MotionPort Supports Local Mechanical Engineering Student Competition

MotionPort headquarters is located in St. George, Utah, a small town. Our small town has a university, Dixie State University, and Dixie State recently started a Mechanical Engineering program. Some of the initial set of students enrolled this semester in the Introduction to Design and Prototyping class. The final major project of the class was a design competition, held in the last week of regular classes.

These students are ending their semester in style… “Miniatronic” Golf style, as shown in the back of the player’s “scorecard” below:

In this 1st Annual Dixie Design Day, teams of 3 to 5 students were tasked with building a themed putting green that the public would be allowed to play. There were nine teams and the overall result was a 9-hole course with a par of 28. Players got a chance to golf in the jungles of the Aztec or zoom through a Futuristic world while other patrons were seen traveling Around the World or getting Lost in Space.

The students had three opportunities to impress: official judging by our own Brant Ross (sponsor judge), faculty evaluation by DSU Engineering Department professors David Christensen and Trevor Terrill, and voting by players from the community.

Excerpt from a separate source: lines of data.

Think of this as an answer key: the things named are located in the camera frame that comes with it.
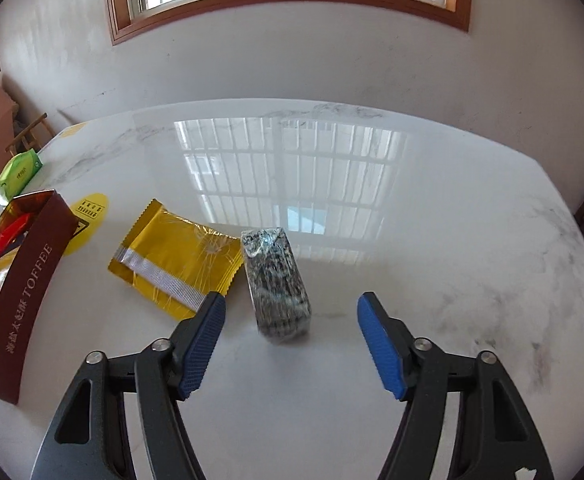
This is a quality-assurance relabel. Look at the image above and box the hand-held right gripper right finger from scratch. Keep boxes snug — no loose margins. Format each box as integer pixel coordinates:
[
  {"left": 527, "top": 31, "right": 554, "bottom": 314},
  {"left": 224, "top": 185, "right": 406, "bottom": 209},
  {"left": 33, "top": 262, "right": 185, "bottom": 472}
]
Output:
[{"left": 357, "top": 292, "right": 555, "bottom": 480}]

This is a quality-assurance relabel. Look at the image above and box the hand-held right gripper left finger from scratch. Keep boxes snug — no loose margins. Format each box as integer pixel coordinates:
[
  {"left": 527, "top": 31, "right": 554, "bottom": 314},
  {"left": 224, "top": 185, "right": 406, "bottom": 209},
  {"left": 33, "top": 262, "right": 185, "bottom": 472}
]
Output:
[{"left": 30, "top": 291, "right": 227, "bottom": 480}]

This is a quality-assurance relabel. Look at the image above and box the gold packet with silver stripe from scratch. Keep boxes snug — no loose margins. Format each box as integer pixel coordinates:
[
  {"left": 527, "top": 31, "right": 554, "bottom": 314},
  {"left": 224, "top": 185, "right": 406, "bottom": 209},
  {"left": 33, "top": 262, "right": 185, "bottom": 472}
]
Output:
[{"left": 108, "top": 199, "right": 245, "bottom": 322}]

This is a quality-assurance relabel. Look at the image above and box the dark speckled snack packet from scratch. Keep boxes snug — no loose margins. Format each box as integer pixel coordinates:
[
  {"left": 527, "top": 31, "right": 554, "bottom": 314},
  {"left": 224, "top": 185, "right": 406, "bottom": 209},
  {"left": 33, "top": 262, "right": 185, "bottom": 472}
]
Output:
[{"left": 241, "top": 227, "right": 313, "bottom": 345}]

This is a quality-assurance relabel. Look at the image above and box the gold rectangular tin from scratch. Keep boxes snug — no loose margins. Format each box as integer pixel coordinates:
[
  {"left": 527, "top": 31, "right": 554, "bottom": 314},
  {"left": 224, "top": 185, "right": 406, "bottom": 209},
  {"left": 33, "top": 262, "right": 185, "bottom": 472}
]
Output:
[{"left": 0, "top": 189, "right": 76, "bottom": 406}]

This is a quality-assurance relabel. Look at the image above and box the red snack packet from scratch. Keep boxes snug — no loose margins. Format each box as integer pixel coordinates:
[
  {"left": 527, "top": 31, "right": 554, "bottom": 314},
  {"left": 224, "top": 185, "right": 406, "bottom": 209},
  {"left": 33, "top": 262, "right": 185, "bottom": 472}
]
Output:
[{"left": 0, "top": 212, "right": 35, "bottom": 263}]

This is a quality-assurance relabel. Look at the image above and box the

Students had been working on the final setup for their holes in the competition venue since the day before. Many stayed through the night (sound familiar?). Battling through power outages and mechanical malfunctions are all part of the experience of growth and learning in engineering and these students were taking it in stride.

Click to view larger images.

The design elements used in the holes varied in creativity, complexity, and ultimately in reliability. Some of the systems were quite ambitious.

For example, consider the ball lifting mechanism (shown below). In operation the ramp sits in front of the mechanism and the ball holder is at the same level as the ramp. The golfer hits the ball up the ramp and into the holder. A sensor detects the ball and the holder lifts the ball to the top, where it is transferred to the black pipe and rolls down to the next section of the hole. The concept was good, but the execution had some challenges with the amount of force needed to raise up the ball holder along the track, with ultimately some issues with belt slipping. It is an interesting concept.

The “Earthquake Bridge”, also shown below, has a sensor that detects when a ball enters the bridge. At that point both belts start moving back and force to represent the low-frequency motion of an earthquake. This system was reliable.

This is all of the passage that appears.